High court finds for foster parents in adoption case
The Kansas Supreme Court on Friday limited the number of court appeals that can be applied in a child-in-need-of-care custody case.
The high court, in a decision it said would have wide-ranging implications for future CINC cases, overturned a Court of Appeals panel that had reversed a Sedgwick County District Court’s awarding of adoption rights to the foster parents of an abandoned child. The Court of Appeals had ordered procedings that would have permitted maternal cousins to adopt the child.
In a 6-1 decision authored by Justice Dan Biles, the Supreme Court ruled the Revised Kansas Code for Care of Children set forth a prescribed sequence of court events in a CINC case. The cutoff for appellate review, Biles wrote for the majority, is an order terminating parental rights.
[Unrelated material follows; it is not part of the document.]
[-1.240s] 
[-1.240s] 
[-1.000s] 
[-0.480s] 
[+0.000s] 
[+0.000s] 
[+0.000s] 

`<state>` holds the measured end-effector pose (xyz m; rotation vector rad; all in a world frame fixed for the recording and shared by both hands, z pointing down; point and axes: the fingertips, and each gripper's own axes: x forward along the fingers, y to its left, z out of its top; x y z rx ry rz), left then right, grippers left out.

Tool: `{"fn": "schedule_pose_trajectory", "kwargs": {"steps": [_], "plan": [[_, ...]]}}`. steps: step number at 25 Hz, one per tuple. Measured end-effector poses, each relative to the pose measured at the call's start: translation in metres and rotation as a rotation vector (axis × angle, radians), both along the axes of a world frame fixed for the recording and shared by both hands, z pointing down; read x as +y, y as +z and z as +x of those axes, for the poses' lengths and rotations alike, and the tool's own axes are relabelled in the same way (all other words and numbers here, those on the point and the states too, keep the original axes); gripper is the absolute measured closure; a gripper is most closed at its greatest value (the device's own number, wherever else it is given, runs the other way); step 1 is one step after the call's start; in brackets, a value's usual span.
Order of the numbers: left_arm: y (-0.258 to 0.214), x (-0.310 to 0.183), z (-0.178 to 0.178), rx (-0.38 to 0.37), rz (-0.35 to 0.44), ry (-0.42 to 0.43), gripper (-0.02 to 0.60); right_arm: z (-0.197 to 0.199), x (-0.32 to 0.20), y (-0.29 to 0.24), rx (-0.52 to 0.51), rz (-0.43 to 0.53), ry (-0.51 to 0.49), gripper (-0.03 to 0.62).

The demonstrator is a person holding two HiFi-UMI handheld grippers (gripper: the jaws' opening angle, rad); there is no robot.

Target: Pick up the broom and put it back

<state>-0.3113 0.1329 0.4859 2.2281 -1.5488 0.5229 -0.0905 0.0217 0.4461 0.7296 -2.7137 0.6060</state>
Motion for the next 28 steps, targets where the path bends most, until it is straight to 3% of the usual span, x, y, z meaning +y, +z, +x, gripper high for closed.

Beyond that, district court decisions aren’t subject to appeal.
“Otherwise, it is easy to see how these cases could turn into back-and-forth campaigns of endless litigation and appeals by persons other than the child’s parents,” Biles wrote.
The case involved a Wichita girl born prematurely on Nov. 2, 2011 — underweight and with evidence of cocaine in her system — who was taken into protective custody. Her birth mother had no further contact with the infant and renounced her parental rights.
In a protective custody hearing, the child was placed in the care of the state Department of Social and Rehabilitation Services — now the Department of Children and Families. The state asked two foster parents to accept the infant as a foster child. They have cared for her ever since.
SRS later learned a maternal cousin of the birth mother, and her husband, also were interested in adopting the child. In August 2012, SRS formally chose the maternal cousins for adoptive placement. The foster parents appealed the decision in a CINC hearing.
In a November 2012 decision, the CINC court sided with the foster parents, saying the severance of bonds formed between the child and her foster parents, as well as other children in the home, weren’t in the child’s interest. They were approved to adopt the child in a separate adoption hearing, in which the cousins didn’t appear.
The maternal cousins appealed, and a Court of Appeals panel overturned the district court judge, ruling he had erred in finding that SRS and its contractor hadn’t made reasonable efforts and progress toward the child’s adoption. It vacated the foster parents’ legal custody and cleared the way for the cousins to adopt.
The foster parents appealed to the Supreme Court, which gave the case expedited status over concern for the child.